A model with 95% accuracy sounds impressive. Until you learn that 95% of the data belongs to one class, and the model just predicted that class every time. A model with 0.82 AUROC sounds mediocre. Until you learn it was evaluated with temporal splits on a 30-task benchmark covering 103 million rows of real-world relational data.
Model evaluation is where most ML projects go wrong. Not because teams pick the wrong metric, but because they pick the right metric and measure it the wrong way. Random splits inflate accuracy. Single-task evaluations hide generalization failures. Aggregate numbers obscure performance on the slices that matter most.
This guide covers the metrics you need to know, the evaluation mistakes that cost real money, and how the RelBench benchmark established a new standard for evaluating ML on relational data.
Classification metrics: what each one reveals and hides
Accuracy
What it measures: The fraction of predictions that are correct. A model that predicts 90 out of 100 labels correctly has 90% accuracy.
What it hides: Class imbalance. In fraud detection, where 0.1% of transactions are fraudulent, a model that labels everything as legitimate achieves 99.9% accuracy while catching zero fraud. Accuracy is useful only when classes are roughly balanced, which is rare in enterprise ML.
Precision
What it measures: Of all the cases the model flagged as positive, how many actually were positive.
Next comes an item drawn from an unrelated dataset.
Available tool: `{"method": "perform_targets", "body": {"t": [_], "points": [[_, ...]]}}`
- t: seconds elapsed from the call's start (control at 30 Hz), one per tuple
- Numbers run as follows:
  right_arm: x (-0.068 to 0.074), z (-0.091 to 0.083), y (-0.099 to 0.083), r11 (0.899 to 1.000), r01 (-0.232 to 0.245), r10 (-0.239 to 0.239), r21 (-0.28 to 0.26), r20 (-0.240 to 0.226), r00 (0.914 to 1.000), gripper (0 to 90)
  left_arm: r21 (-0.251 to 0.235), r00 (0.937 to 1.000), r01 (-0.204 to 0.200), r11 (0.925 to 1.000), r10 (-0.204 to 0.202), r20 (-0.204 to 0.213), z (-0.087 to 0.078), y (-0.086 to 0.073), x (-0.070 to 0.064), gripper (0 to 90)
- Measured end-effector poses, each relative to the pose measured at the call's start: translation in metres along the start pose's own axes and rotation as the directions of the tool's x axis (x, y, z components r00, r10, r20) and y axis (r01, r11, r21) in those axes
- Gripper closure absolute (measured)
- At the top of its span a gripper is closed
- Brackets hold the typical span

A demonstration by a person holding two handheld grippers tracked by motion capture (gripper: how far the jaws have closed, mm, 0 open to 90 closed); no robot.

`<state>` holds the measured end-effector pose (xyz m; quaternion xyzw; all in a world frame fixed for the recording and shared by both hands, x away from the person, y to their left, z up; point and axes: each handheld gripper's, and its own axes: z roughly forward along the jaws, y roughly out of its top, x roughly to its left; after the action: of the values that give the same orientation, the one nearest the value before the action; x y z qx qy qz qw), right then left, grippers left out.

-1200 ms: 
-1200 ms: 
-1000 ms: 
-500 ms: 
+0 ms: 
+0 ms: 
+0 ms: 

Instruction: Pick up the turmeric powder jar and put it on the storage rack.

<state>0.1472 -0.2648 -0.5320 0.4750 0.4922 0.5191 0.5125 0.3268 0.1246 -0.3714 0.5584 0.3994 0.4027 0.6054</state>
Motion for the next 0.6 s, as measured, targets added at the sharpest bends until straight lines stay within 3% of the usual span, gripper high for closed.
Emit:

If the model flags 100 transactions as fraud and 80 are actually fraudulent, precision is 80%.
What it hides: Missed positives. A model that only flags the 10 most obvious fraud cases might achieve 100% precision while missing 990 out of 1,000 actual fraud cases. High precision tells you the model's alerts are reliable, not that it catches everything.
When to prioritize: When false positives are expensive. Marketing campaigns where each contacted lead costs $50. Account lockouts where false positives drive customer attrition. Medical diagnoses where false positives trigger invasive procedures.
Recall (sensitivity)
What it measures: Of all the actual positive cases, how many did the model catch. If there are 1,000 fraudulent transactions and the model catches 700, recall is 70%.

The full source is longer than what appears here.